La notizia arriva dalla stessa azienda consortile acquedottistica tramite un comunicato stampa.
Il presidente Catena era stato indagato e rinviato a giudizio la scorsa primavera, con la contestazione dell'articolo 137 (quinto e sesto comma) del decreto legislativo 152/06 relativo ai reati ambientali.
«La scorsa primavera – ha ricordato il presidente dell'Azienda Acquedottistica di Pescara Bruno Catena – mi è stato notificato un avviso di garanzia per uno sversamento fognario avvenuto nel comune di Casalincontrada. Come abbiamo avuto subito modo di dimostrare, si trattava però di uno scarico domestico, assolutamente innocuo per l'ambiente e di cui non eravamo a conoscenza.
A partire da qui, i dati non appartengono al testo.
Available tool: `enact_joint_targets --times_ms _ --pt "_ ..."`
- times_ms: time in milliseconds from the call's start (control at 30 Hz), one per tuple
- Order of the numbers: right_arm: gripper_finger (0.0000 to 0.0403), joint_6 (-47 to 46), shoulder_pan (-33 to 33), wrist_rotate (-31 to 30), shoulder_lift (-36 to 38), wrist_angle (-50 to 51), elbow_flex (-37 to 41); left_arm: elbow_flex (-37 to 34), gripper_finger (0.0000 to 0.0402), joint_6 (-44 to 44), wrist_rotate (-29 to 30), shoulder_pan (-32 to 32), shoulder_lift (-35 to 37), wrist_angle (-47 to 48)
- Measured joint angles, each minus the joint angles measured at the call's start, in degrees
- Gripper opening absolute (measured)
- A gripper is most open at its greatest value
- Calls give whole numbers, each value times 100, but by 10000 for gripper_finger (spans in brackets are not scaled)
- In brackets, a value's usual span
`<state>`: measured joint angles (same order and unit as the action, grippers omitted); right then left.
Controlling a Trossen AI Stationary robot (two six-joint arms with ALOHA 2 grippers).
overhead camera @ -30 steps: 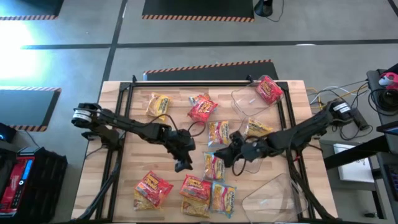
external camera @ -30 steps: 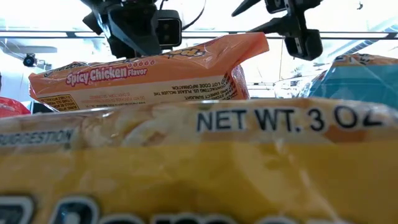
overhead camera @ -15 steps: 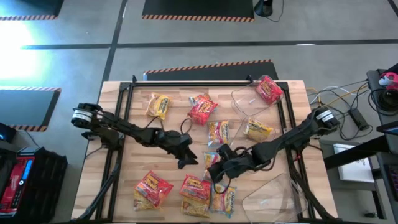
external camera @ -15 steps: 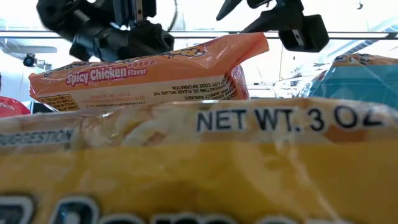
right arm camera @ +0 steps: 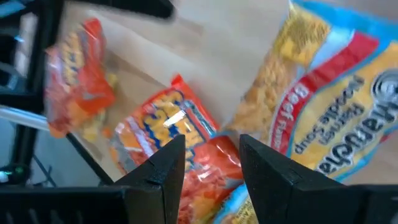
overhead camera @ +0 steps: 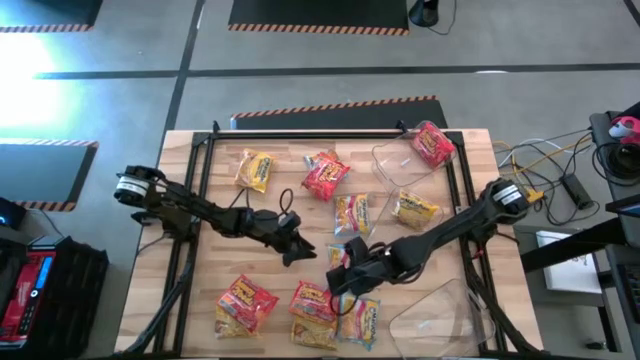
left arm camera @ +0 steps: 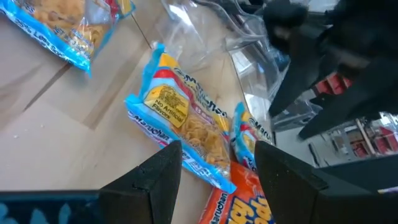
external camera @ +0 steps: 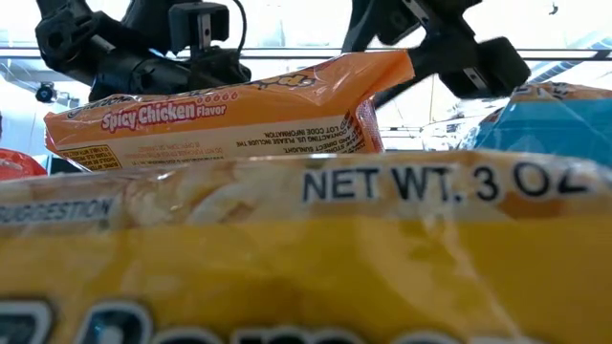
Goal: Sort Maruchan noodles
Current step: Put the blue noodle pack into the bottom transparent bin
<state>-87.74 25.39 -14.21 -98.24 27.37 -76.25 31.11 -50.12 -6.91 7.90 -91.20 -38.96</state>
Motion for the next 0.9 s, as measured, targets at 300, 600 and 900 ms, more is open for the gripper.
enact_joint_targets --times_ms 300,600,900 --pt "139 -41 13 394 -526 17 -233 2 185 -127 8 4 0 -223" --pt "139 -64 11 396 -613 1498 -509 2 185 -347 29 20 0 -313" --pt "139 231 11 280 -608 1627 -507 2 185 -764 47 26 0 -854"
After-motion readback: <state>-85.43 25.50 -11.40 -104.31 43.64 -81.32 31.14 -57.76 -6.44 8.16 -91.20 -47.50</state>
Nonostante il successivo rinvio a giudizio, ho sempre avuto piena fiducia nel lavoro della magistratura, ero sicuro che saremmo riusciti a fare piena luce sulla vicenda, e infatti stamane il giudice si è espresso riconoscendo la mia totale estraneità ai fatti e assolvendomi a formula piena perché il fatto non sussiste».
Si attende invece ancora il giudizio su altre questioni. Il presidente dell'Aca, è indagato anche nell'inchiesta “Fangopoli” (insieme ad altre 24 persone) che riguarda il depuratore di Pescara, nell'inchiesta della Forestale che ha portato al sequestro del depuratore di Montesilvano e nell'inchiesta dell'acqua avvelenata (33 avvisi di garanzia in totale), partita dopo la scoperta della maxi discarica di Bussi.